# [TASK DETAILS]
Each line from the one containing "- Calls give" through the final line below must be reproduced exactly, and no others.

# [SUPPLIED INFORMATION]
++++++++
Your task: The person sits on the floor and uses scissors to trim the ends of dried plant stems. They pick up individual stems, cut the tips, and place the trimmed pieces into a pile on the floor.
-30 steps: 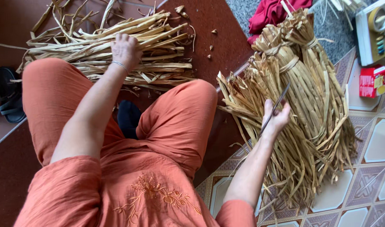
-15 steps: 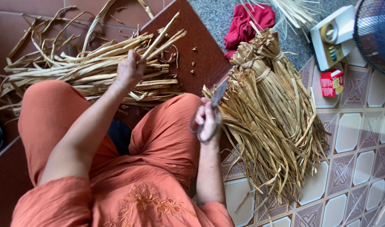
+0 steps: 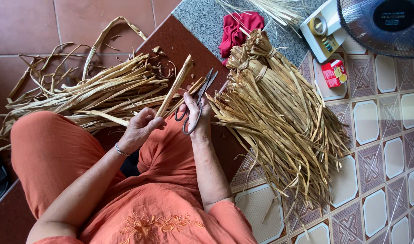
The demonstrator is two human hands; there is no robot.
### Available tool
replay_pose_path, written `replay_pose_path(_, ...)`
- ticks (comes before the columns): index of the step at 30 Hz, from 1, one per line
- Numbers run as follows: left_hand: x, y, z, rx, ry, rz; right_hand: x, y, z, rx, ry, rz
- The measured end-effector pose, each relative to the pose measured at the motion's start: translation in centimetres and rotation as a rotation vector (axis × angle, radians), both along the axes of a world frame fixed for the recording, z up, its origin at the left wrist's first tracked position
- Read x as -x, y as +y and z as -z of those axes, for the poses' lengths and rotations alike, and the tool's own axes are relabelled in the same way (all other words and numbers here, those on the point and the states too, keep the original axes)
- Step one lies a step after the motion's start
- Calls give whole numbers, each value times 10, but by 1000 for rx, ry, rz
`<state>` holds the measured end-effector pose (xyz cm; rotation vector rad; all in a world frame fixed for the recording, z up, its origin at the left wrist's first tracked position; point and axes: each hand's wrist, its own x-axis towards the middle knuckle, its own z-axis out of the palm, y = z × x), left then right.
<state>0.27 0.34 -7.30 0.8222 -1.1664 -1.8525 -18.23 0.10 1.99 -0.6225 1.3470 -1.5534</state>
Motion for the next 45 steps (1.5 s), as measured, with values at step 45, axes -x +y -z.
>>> replay_pose_path(45, -35, 2, -83, -156, 331, -253, -66, 67, -21, 188, 1043, -500)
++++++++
# [TASK SOLUTION]
- Calls give whole numbers, each value times 10, but by 1000 for rx, ry, rz
`<state>` holds the measured end-effector pose (xyz cm; rotation vector rad; all in a world frame fixed for the recording, z up, its origin at the left wrist's first tracked position; point and axes: each hand's wrist, its own x-axis towards the middle knuckle, its own z-axis out of the palm, y = z × x), left then right.
<state>0.27 0.34 -7.30 0.8222 -1.1664 -1.8525 -18.23 0.10 1.99 -0.6225 1.3470 -1.5534</state>
Motion for the next 45 steps (1.5 s), as measured, with values at step 45, axes -x +y -z.
>>> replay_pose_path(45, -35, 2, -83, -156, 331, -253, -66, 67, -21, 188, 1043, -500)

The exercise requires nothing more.